Join our high-performing Site Reliability Engineering (SRE) team and play a pivotal role in ensuring the reliability, scalability, and performance of the technology powering Man Group's hedge funds.
Requirements
- Strong understanding of SRE principles, including SLIs, SLOs, error budgets, and reliability best practices.
- Hands-on experience with observability and monitoring tools (Prometheus, Grafana, ELK, Loki, or similar).
- Proficiency with automation tools (Ansible, Terraform) and scripting/programming languages (Python, Go, PowerShell).
- Strong troubleshooting and debugging skills across distributed systems, with the ability to diagnose complex production issues under pressure.
- Experience with incident management, on-call rotations, and post-incident reviews.

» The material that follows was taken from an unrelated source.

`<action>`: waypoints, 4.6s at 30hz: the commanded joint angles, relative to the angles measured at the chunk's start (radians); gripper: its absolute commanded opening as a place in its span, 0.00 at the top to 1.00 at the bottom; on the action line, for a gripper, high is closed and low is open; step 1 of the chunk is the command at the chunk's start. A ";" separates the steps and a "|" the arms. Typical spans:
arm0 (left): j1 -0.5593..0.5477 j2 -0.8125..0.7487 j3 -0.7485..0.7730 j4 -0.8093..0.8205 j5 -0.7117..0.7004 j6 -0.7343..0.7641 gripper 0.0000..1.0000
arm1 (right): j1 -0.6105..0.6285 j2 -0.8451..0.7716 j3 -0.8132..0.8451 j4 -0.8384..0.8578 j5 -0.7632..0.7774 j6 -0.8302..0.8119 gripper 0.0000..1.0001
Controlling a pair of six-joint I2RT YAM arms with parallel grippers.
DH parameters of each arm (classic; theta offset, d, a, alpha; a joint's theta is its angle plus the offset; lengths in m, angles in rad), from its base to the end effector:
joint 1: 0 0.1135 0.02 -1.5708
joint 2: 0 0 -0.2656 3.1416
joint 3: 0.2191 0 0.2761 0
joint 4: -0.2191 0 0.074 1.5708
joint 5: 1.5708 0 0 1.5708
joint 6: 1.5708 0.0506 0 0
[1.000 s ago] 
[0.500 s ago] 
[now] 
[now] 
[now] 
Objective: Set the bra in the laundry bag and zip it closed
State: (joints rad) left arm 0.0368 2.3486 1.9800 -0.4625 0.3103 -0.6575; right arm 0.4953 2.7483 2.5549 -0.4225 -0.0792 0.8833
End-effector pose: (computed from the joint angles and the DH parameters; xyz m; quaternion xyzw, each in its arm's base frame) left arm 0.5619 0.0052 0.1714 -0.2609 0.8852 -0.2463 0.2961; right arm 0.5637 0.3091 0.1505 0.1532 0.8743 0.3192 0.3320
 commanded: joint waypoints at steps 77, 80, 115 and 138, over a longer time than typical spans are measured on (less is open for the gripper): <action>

- Familiarity with Kubernetes and container orchestration.
- A proactive mindset and ability to take ownership of reliability initiatives.
Benefits
- Modern office located in the OfficeX campus with easy access to transport and amenities.
- Hybrid working model
- Competitive compensation package
- 25 days holiday allowance
- Premium Health insurance
- Employee Assistance program
- Referral Bonus
- Additional days off for long service and volunteering
- Multisport card
- Opportunities for professional development including internal tech talks
- Conference attendance, and engagement with the open-source community.